Copy the full listing exactly.

──────── Data extract ────────

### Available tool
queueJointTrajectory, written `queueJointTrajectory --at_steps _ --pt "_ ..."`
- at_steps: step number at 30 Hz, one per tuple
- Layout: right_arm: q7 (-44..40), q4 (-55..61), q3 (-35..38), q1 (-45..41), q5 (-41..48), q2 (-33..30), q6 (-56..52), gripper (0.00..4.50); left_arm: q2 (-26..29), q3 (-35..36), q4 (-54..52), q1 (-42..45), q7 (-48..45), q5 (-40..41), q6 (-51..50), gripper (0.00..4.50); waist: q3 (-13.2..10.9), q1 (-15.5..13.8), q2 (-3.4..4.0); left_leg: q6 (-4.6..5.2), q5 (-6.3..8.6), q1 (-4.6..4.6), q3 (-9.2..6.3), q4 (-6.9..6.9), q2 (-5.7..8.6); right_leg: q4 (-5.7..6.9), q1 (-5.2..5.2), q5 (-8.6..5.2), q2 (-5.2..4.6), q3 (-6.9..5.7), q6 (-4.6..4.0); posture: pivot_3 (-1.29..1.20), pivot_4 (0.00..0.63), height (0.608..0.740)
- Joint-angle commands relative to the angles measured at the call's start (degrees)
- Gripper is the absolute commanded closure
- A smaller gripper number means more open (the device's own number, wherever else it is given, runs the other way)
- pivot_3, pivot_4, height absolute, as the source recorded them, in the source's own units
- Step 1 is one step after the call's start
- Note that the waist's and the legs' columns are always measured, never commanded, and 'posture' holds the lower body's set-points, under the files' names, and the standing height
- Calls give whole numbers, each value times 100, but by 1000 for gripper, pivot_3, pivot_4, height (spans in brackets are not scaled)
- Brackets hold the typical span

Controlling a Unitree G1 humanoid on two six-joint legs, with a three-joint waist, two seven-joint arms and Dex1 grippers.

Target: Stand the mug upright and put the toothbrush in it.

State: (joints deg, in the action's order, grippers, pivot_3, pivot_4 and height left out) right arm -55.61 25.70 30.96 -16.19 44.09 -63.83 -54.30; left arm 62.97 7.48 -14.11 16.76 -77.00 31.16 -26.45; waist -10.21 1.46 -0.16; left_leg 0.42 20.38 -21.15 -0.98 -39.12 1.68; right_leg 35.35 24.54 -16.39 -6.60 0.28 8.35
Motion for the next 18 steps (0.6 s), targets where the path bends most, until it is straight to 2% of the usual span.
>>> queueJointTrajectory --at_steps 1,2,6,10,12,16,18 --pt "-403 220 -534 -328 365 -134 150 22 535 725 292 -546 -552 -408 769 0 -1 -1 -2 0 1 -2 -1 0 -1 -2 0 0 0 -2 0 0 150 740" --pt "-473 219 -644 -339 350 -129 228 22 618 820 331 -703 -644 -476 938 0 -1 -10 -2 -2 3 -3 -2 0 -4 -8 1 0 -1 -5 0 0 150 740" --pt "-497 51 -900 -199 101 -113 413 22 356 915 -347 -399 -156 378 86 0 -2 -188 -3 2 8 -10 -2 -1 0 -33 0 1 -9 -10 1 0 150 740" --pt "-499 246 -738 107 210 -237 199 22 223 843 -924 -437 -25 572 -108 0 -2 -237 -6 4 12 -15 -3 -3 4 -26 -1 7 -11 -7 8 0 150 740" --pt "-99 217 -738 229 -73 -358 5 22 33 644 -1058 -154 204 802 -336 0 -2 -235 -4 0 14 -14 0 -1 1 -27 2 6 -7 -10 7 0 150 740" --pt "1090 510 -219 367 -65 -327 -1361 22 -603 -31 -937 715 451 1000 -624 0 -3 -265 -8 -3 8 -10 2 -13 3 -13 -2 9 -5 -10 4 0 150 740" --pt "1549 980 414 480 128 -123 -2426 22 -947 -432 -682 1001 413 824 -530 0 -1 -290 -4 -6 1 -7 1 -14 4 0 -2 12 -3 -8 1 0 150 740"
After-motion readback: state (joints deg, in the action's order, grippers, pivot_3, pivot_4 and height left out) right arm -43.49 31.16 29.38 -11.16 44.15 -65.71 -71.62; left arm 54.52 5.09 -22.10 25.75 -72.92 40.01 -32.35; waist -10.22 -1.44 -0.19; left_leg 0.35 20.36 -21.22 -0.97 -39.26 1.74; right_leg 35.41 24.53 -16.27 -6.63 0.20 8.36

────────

● **Response below**:
### Available tool
queueJointTrajectory, written `queueJointTrajectory --at_steps _ --pt "_ ..."`
- at_steps: step number at 30 Hz, one per tuple
- Layout: right_arm: q7 (-44..40), q4 (-55..61), q3 (-35..38), q1 (-45..41), q5 (-41..48), q2 (-33..30), q6 (-56..52), gripper (0.00..4.50); left_arm: q2 (-26..29), q3 (-35..36), q4 (-54..52), q1 (-42..45), q7 (-48..45), q5 (-40..41), q6 (-51..50), gripper (0.00..4.50); waist: q3 (-13.2..10.9), q1 (-15.5..13.8), q2 (-3.4..4.0); left_leg: q6 (-4.6..5.2), q5 (-6.3..8.6), q1 (-4.6..4.6), q3 (-9.2..6.3), q4 (-6.9..6.9), q2 (-5.7..8.6); right_leg: q4 (-5.7..6.9), q1 (-5.2..5.2), q5 (-8.6..5.2), q2 (-5.2..4.6), q3 (-6.9..5.7), q6 (-4.6..4.0); posture: pivot_3 (-1.29..1.20), pivot_4 (0.00..0.63), height (0.608..0.740)
- Joint-angle commands relative to the angles measured at the call's start (degrees)
- Gripper is the absolute commanded closure
- A smaller gripper number means more open (the device's own number, wherever else it is given, runs the other way)
- pivot_3, pivot_4, height absolute, as the source recorded them, in the source's own units
- Step 1 is one step after the call's start
- Note that the waist's and the legs' columns are always measured, never commanded, and 'posture' holds the lower body's set-points, under the files' names, and the standing height
- Calls give whole numbers, each value times 100, but by 1000 for gripper, pivot_3, pivot_4, height (spans in brackets are not scaled)
- Brackets hold the typical span

Controlling a Unitree G1 humanoid on two six-joint legs, with a three-joint waist, two seven-joint arms and Dex1 grippers.

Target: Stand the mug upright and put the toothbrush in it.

State: (joints deg, in the action's order, grippers, pivot_3, pivot_4 and height left out) right arm -55.61 25.70 30.96 -16.19 44.09 -63.83 -54.30; left arm 62.97 7.48 -14.11 16.76 -77.00 31.16 -26.45; waist -10.21 1.46 -0.16; left_leg 0.42 20.38 -21.15 -0.98 -39.12 1.68; right_leg 35.35 24.54 -16.39 -6.60 0.28 8.35
Motion for the next 18 steps (0.6 s), targets where the path bends most, until it is straight to 2% of the usual span.
>>> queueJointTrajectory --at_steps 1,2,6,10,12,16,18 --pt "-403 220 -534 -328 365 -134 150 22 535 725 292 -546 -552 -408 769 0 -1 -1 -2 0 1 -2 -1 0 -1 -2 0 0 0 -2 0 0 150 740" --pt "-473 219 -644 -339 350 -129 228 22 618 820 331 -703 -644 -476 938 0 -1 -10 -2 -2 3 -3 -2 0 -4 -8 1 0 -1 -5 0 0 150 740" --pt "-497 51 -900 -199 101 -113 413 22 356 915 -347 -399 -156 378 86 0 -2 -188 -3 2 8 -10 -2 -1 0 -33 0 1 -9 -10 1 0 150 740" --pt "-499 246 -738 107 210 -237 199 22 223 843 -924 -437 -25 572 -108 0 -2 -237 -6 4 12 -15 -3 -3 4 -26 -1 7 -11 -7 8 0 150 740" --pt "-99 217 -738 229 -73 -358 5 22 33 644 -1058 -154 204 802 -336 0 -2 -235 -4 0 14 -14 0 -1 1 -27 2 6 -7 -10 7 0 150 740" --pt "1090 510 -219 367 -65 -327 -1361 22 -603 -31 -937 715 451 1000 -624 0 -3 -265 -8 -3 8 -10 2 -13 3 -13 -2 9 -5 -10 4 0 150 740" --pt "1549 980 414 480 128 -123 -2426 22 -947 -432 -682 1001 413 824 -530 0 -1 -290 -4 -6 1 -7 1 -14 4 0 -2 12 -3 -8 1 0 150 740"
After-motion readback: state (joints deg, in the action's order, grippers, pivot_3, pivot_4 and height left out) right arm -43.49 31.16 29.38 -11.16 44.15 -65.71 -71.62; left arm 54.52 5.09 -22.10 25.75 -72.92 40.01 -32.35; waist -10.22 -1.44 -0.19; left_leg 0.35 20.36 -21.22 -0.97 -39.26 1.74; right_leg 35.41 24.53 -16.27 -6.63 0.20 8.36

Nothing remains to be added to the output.